### SOURCE MATERIAL
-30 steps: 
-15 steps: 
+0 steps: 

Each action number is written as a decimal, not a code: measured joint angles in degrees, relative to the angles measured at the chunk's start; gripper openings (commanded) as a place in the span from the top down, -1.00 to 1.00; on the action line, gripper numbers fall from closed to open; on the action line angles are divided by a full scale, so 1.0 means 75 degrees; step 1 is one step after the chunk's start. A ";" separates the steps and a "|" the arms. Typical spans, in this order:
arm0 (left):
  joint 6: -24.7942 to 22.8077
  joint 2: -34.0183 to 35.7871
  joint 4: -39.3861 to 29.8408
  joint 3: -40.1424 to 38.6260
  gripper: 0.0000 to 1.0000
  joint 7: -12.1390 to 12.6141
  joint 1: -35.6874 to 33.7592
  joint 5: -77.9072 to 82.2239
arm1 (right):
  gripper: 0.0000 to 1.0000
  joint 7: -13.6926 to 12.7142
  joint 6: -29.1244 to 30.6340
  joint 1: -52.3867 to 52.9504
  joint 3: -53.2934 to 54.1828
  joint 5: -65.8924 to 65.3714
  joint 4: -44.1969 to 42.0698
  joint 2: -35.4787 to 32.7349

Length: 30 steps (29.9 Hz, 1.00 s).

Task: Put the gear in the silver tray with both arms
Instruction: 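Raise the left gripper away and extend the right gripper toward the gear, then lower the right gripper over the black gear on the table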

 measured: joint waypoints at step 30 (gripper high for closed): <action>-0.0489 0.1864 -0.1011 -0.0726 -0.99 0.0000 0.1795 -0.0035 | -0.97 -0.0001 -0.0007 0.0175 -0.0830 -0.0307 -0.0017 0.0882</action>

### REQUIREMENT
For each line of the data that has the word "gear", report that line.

### SOLUTION FOR THIS PROBLEM
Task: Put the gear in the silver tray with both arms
Instruction: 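Raise the left gripper away and extend the right gripper toward the gear, then lower the right gripper over the black gear on the table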

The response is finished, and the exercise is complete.